Data excerpts

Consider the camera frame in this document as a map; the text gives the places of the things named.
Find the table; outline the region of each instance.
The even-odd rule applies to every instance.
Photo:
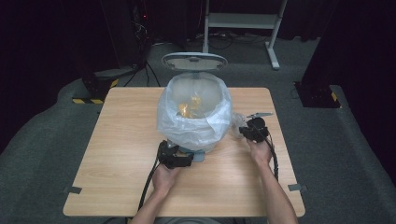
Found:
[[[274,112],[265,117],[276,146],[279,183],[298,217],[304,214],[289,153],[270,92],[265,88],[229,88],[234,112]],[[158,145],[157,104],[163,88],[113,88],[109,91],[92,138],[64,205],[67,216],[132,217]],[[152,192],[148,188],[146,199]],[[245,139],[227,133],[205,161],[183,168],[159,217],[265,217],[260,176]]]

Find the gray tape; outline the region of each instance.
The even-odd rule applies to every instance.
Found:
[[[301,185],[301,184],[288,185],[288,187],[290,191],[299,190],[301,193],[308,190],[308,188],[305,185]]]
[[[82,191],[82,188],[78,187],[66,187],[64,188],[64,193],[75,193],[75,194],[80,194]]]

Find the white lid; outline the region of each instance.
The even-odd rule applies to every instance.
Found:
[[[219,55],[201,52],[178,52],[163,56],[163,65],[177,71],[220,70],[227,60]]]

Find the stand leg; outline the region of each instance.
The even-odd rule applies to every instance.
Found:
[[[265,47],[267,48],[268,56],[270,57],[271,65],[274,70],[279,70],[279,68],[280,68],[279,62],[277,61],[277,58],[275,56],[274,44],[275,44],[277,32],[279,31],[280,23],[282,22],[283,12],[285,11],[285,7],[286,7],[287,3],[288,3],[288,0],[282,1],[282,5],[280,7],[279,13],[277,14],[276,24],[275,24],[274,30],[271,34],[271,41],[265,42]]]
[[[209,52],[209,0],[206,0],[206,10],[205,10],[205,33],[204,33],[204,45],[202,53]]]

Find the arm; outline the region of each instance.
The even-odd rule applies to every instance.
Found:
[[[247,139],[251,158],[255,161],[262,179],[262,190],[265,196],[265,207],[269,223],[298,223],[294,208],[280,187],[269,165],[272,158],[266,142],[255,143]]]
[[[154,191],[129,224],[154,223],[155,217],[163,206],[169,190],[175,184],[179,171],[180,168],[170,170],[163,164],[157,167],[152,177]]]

--

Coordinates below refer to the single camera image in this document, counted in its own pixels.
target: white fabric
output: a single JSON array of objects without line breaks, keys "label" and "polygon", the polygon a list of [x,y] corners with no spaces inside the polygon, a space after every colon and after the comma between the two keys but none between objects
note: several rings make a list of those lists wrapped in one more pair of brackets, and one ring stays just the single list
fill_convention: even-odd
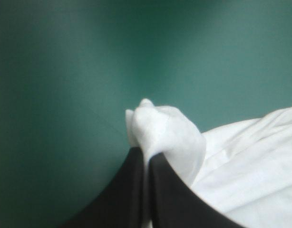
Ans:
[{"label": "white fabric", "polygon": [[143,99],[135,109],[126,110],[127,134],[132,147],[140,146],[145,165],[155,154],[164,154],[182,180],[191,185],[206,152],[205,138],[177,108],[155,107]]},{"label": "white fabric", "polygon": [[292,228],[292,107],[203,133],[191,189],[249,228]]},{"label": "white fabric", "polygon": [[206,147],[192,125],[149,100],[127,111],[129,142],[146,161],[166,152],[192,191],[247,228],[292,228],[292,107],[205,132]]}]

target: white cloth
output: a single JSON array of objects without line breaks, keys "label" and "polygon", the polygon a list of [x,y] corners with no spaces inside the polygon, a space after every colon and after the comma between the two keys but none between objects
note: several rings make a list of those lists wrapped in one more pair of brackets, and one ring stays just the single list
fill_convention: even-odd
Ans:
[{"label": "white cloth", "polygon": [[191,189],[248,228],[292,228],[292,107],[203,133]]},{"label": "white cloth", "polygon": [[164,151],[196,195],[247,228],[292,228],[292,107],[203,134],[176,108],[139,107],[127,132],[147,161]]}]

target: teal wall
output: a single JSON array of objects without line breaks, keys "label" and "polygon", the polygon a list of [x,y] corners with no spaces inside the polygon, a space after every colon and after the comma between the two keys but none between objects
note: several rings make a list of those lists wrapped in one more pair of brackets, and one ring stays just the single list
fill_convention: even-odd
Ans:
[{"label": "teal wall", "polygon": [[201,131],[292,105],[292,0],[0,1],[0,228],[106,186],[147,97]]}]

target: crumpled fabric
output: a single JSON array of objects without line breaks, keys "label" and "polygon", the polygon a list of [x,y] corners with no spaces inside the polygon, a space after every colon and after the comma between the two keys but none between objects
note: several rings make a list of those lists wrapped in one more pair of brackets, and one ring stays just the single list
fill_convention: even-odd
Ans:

...

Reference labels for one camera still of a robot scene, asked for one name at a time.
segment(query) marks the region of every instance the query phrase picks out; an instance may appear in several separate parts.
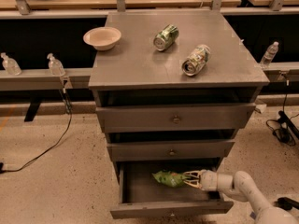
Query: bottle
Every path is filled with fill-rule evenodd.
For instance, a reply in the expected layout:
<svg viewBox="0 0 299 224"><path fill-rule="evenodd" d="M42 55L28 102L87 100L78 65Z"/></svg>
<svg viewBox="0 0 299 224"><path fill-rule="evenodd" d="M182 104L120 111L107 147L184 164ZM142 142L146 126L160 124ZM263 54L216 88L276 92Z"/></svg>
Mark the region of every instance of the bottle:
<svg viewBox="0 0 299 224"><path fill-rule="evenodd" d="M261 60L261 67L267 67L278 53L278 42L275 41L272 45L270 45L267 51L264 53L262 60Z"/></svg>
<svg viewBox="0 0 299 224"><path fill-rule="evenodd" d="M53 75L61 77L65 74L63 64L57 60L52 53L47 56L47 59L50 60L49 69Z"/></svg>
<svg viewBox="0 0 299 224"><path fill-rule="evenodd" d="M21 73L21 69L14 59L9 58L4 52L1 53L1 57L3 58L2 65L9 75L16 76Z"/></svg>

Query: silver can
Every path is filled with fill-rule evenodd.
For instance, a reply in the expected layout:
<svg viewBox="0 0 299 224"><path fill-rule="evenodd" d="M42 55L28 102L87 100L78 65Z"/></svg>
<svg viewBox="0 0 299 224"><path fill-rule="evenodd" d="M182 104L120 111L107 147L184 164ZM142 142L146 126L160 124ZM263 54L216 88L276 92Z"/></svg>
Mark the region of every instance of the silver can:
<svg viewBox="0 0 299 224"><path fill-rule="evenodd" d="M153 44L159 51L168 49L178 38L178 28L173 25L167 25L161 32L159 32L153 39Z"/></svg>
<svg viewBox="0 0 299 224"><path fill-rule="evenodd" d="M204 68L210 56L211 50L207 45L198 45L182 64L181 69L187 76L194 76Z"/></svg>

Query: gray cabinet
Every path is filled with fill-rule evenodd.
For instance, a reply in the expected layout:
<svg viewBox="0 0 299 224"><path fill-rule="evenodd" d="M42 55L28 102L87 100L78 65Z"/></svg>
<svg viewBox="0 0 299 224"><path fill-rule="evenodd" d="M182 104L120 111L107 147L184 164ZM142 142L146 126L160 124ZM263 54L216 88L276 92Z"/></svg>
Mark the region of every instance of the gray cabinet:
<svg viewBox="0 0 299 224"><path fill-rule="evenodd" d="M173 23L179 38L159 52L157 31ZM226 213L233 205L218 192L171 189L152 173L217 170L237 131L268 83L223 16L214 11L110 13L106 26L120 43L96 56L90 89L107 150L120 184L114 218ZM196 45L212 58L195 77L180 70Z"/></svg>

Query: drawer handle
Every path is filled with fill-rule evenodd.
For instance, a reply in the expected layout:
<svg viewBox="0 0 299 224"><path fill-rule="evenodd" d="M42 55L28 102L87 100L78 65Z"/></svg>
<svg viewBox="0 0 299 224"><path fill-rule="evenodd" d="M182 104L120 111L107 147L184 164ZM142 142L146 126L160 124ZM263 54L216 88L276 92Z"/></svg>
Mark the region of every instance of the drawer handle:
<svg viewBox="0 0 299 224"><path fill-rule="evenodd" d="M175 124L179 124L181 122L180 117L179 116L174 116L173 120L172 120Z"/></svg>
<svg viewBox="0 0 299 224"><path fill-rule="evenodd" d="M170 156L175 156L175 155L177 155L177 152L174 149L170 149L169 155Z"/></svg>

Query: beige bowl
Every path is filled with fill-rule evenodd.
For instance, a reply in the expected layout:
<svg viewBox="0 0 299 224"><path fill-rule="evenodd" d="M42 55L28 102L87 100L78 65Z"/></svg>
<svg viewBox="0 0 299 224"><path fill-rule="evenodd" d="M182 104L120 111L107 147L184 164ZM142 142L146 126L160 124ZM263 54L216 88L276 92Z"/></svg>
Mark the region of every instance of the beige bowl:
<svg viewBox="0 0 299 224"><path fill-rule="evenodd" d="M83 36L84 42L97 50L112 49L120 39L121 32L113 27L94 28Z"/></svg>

_Problem statement_
Go through the records above and copy each line where "this" is found.

_Your response_
Consider the camera frame in this document as a map; the text gives the places of the things named.
Coordinates below refer to the single camera image in this document, counted in its own pixels.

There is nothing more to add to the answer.